Rédea solta para despedir
Não é difícil despedir em Portugal. O Código do Trabalho do anterior governo PSD/CDS e as alterações nele introduzidas pelo Governo do PS, aliados à inoperância das autoridades fiscalizadoras, facilitaram o despedimento de milhares de trabalhadores.
O desemprego triplicou nos últimos dez anos e atinge hoje uma expressão inédita desde os tempos do fascismo. Perante as sucessivas operações de liberalização dos despedimentos, fica mais difícil provar que despedindo é que se cria emprego, como defendem os promotores de tal política.
O patronato, o Governo PSD/CDS e a UGT não estão satisfeitos e, escudados no pacto de agressão assinado com a troika estrangeira, querem tornar ainda mais fácil o despedimento por justa causa, a que até decidiram chamar «despedimento por motivos objectivos». No «acordo», contudo, o que preconizam é alargar a subjectividade e a arbitrariedade da parte objectivamente mais forte na relação laboral. Com a «modificação de alguns aspectos do regime jurídico do despedimento», relativos ao despedimento por inadaptação e por extinção do posto de trabalho, o patrão ficaria praticamente com todo o poder para despedir quando quisesse.
A inadaptação
à moda do patrão
No caso do despedimento por inadaptação, o patronato, o Governo e a UGT pretendem alterar o próprio conceito de inadaptação, dispensando a introdução de modificações no posto de trabalho. Assim, passa a ser motivo «objectivo» para despedimento «uma modificação substancial da prestação realizada pelo trabalhador, de que resulte, nomeadamente, a redução continuada de produtividade ou de qualidade, avarias repetidas nos meios afectos ao posto de trabalho ou riscos para a segurança e saúde do trabalhador, de outros trabalhadores ou de terceiros».
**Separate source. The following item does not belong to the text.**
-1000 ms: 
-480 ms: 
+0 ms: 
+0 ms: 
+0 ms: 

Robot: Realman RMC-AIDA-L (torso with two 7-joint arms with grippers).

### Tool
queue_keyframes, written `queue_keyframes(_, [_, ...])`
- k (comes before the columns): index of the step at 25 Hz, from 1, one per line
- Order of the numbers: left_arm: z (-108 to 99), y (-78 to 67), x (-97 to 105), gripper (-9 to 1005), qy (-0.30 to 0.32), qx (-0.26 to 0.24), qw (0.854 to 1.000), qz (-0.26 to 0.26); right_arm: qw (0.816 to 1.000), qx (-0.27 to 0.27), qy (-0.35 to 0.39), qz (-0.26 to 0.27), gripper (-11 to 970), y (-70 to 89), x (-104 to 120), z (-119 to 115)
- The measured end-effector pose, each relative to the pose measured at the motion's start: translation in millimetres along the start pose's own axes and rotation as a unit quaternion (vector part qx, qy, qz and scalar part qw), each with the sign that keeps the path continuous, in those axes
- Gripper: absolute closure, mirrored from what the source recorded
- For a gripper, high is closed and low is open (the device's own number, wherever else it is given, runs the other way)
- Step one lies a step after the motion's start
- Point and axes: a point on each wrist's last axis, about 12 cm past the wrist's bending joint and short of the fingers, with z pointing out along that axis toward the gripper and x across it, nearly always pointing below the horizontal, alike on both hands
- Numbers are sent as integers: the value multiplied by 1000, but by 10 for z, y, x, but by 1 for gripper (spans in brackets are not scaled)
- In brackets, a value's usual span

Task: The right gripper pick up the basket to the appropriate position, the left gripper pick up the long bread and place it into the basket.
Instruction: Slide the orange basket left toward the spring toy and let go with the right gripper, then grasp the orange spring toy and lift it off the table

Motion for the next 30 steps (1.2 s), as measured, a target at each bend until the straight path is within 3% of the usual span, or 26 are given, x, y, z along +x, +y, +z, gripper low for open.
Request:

De uma razão concreta (a inadaptação à introdução de novas tecnologias ou outras modificações no local de trabalho) a nova troika – Governo, patronato e UGT – pretende passar para a simples invocação de «redução de produtividade ou qualidade» do trabalho prestado.
Procurando mascarar a gravidade desta norma, os signatários do «acordo» incluíram outras duas: a concessão de formação profissional (apesar de não ser exigida modificação no posto de trabalho) e a «fixação de um período de trinta dias com vista à modificação da prestação por parte do trabalhador». Esta última medida não só estabelece um prazo extremamente curto, como não valoriza nem reconhece o passado do trabalhador na empresa – para além de não ter em conta as responsabilidades patronais na organização do trabalho e na formação profissional continuada.
Simbolicamente, na primeira alínea deste ponto do «acordo», os patrões, o Governo e a UGT começam por concordar com a eliminação da obrigação de colocação do trabalhador em posto compatível.
Selectivo e discriminatório
No que respeita ao despedimento por extinção do posto de trabalho, o «acordo» prevê que «quando na secção ou estrutura equivalente da empresa haja uma pluralidade de postos de trabalho de conteúdo funcional idêntico e se pretenda proceder à extinção de apenas um ou de alguns deles, deve ser atribuída ao empregador a possibilidade de fixar um critério relevante não discriminatório face aos objectivos subjacentes à extinção». Assim, não só cairiam quaisquer critérios objectivos e devidamente hierarquizados (hoje previstos na lei) como se abriria a possibilidade de o patrão elaborar critérios de selecção à medida dos trabalhadores que pretendesse despedir. «Relevante» e «não discriminatório» não passam, pois, de palavras...
Nesta situação, tal como na inadaptação, o patrão ficaria dispensado de «colocar o trabalhador em posto de trabalho compatível», o que seria completamente incompreensível num quadro de utilização de critérios gerais e objectivos.